# [WHAT NEEDS TO BE DONE]
Scan the entries below for the word "wooden" and copy every line in which it occurs.

# [SOURCE MATERIAL]

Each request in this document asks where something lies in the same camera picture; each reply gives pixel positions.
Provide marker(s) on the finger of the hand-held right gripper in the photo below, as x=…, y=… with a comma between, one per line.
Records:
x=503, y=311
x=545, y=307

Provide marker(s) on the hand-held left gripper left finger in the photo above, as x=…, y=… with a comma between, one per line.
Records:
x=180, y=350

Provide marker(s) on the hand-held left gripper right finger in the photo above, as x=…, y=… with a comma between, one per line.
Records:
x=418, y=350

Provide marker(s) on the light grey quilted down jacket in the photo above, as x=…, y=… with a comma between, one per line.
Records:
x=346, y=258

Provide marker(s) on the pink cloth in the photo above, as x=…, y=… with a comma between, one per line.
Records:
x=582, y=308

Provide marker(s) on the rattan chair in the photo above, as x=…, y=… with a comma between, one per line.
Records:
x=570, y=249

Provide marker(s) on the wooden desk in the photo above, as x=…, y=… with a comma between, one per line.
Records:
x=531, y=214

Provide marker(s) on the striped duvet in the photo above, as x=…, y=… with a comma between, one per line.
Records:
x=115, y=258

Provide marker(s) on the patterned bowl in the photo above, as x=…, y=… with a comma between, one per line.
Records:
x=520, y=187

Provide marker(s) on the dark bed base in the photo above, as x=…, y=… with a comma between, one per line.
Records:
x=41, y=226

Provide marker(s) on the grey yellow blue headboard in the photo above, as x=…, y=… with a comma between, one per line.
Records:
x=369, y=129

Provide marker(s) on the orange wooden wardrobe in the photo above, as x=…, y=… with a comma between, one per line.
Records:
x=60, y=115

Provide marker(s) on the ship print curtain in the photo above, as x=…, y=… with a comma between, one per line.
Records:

# [TASK RESULT]
Provide marker(s) on the wooden desk in the photo above, as x=…, y=… with a comma between, one per line.
Provide marker(s) on the orange wooden wardrobe in the photo above, as x=…, y=… with a comma between, one per line.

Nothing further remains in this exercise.